Neanche il tempo di allontanarsi da una pandemia che già lo spettro di altre zoonosi incombe su scala globale. Sono oltre cento i casi confermati o sospetti di vaiolo delle scimmie, parente meno letale del vaiolo, che sono stati rilevati nelle ultime due settimane al di fuori dell’Africa. L’emergere del virus in popolazioni diverse e geograficamente distanti tra di loro, in luoghi dove di solito non appare, ha allarmato gli scienziati.
Quanto rischia l’uomo? Siamo di fronte a una nuova pandemia?
Il virus è stato rilevato per la prima volta nelle scimmie a fine anni Cinquanta, ma si pensa si trasmetta all’uomo da animali selvatici come i roditori o da altre persone infette. Fino ad oggi, si sono verificate poche migliaia di casi ogni anno e tutti nella parte centro-occidentale dell’Africa. I pochi casi segnalati in altre parti del mondo erano quasi sempre associati a viaggi o importazione di animali infetti da ‘aree a rischio’. Ora invece, i casi rilevati al di fuori dell’Africa hanno già superato il numero totale di quelli riscontrati al di fuori del continente dal 1970, ovvero quando per la prima volta è stata descritta l’infezione anche nell’uomo.
Questa rapida e inattesa diffusione ha messo tutti in allerta.
Da quando la campagna di eradicazione tramite vaccinazione per il vaiolo si è conclusa con successo negli anni Settanta, il vaiolo non era più una minaccia globale e per molto tempo non si è più pensato a questo virus o a quelli strettamente correlati. Da allora ci sono stati sporadici focolai in Congo, Nigeria e nel 2003 negli Stati Uniti, quando alcuni roditori importati dal Ghana infettarono una settantina di persone. Ma, prima di creare una nuova ondata di allarmismo, va ricordato che il vaiolo delle scimmie non è il SARS-CoV-2, non si trasmette facilmente da persona a persona (e questo ne rallenta la diffusione) e, poiché è correlato al vecchio e noto virus del vaiolo, sono già a disposizione sia vaccini che trattamenti molto efficaci. Quindi, è giusto attivare una corretta sorveglianza epidemiologica, ma niente panico!
Sappiamo ad esempio che il vaiolo delle scimmie si diffonde grazie al contatto con i fluidi corporei, come la saliva, e che una persona infetta probabilmente contagia molto meno rispetto a quanto riesca a fare SARS-CoV-2. Entrambi i virus possono causare sintomi simil-influenzali, ma il vaiolo delle scimmie provoca anche ingrossamento dei linfonodi e caratteristiche lesioni su viso, mani e piedi.

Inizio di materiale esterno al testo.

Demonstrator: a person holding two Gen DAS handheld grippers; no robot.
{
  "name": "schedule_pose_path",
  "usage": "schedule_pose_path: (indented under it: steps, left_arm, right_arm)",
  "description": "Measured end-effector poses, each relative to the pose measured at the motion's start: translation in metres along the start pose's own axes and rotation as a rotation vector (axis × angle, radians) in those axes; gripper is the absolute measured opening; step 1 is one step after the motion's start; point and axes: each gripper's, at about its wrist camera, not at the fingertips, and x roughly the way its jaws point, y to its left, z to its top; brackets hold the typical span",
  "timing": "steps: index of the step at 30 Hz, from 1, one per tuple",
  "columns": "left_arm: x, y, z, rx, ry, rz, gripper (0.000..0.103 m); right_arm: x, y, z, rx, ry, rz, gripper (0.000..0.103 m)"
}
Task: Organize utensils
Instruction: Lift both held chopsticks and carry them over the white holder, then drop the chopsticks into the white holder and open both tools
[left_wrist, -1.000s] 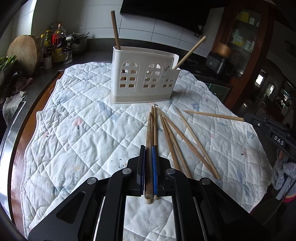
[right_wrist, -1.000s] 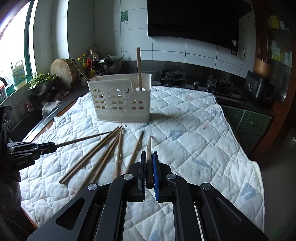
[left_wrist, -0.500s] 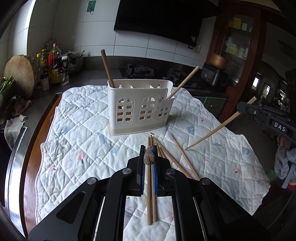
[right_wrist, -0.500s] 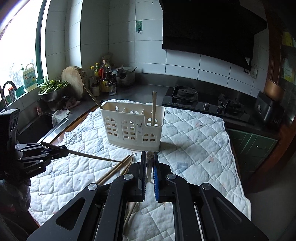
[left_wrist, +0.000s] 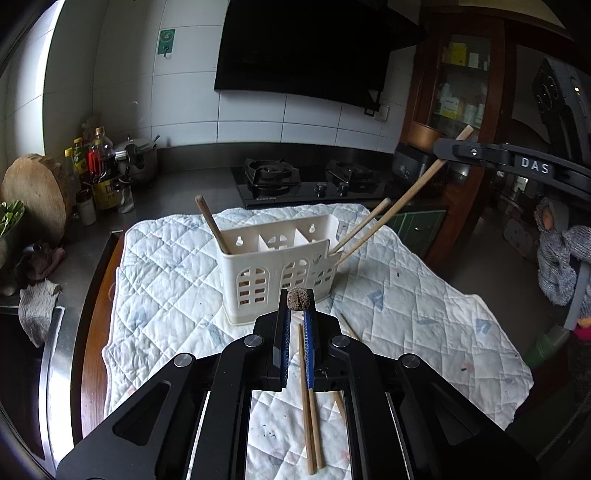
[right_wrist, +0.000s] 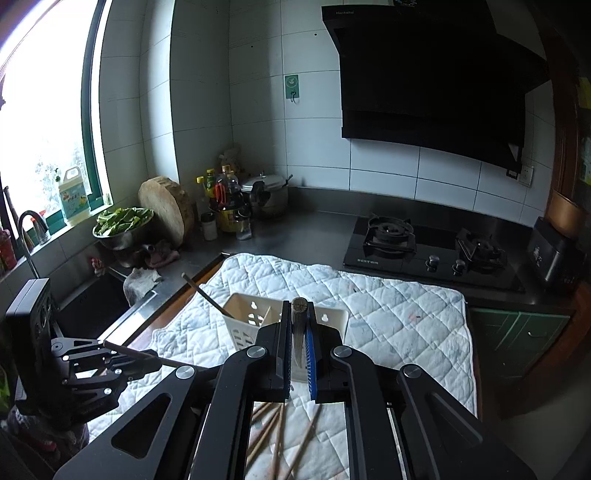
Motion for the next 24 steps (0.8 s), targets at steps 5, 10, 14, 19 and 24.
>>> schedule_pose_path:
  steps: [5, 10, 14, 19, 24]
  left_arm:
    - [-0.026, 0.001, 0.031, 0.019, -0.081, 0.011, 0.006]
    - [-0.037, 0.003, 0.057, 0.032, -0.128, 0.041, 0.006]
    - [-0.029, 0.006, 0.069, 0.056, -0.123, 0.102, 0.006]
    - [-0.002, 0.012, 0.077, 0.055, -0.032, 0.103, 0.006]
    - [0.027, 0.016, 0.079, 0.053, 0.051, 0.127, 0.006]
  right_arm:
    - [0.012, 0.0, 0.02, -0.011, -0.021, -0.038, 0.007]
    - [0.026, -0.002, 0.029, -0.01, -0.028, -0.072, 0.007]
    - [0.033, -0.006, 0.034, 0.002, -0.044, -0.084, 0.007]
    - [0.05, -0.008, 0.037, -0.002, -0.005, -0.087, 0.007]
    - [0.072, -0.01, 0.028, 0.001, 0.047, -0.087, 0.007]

I dati preliminari (da pochi giorni i ricercatori hanno sequenziato l’intero genoma del virus) confermano che il ceppo trovato in Portogallo è correlato a uno diffuso prevalentemente in Africa Occidentale, che è responsabile di infezioni più lievi e di un tasso di mortalità più basso (circa 1-3%). Alcune domande però rimangono irrisolte e avranno bisogno di settimane per trovare risposta: l’improvviso aumento dei casi deriva da una mutazione che consente una più rapida diffusione rispetto al passato? I casi nel mondo risalgono allo stesso focolaio? E come mai i casi includono uomini di età compresa quasi esclusivamente tra i 20 e i 50 anni?
Per saperne di più, occorre del tempo.
Una notizia a nostro favore però è data dalle caratteristiche del virus stesso. A differenza del SARS-CoV-2, virus a rna capace di produrre in poco tempo numerose varianti in grado di eludere le infezioni precedenti, il vaiolo delle scimmie è prodotto da un virus a dna relativamente grande. E i virus a DNA sono più bravi a riparare le proprie mutazioni rispetto ai virus a rna, per cui la ricombinazione genetica a cui vanno incontro è meno rapida e meno capace di selezionare varianti. Altra notizia positiva è data dal fatto che, a differenza di SARS-CoV-2, il vaiolo delle scimmie è più facile da rintracciare perché non si diffonde in maniera asintomatica, ma anzi provoca lesioni cutanee che difficilmente passerebbero inosservate.
Da quanto sappiamo al momento, gli attuali focolai probabilmente non richiederanno particolari strategie di contenimento, quali la vaccinazione, perché anche nelle aree in cui il vaiolo delle scimmie si verifica più di frequente, essa rimane ancora un’infezione rara. Ma, come sempre in questi casi, solo il lavoro di tracciamento e di sequenziamento dei nuovi casi aiuterà a capire l’evoluzione del virus, l’andamento dell’infezione e la presenza di mutazioni potenzialmente pericolose per l’uomo. Niente panico quindi, ma occhi aperti.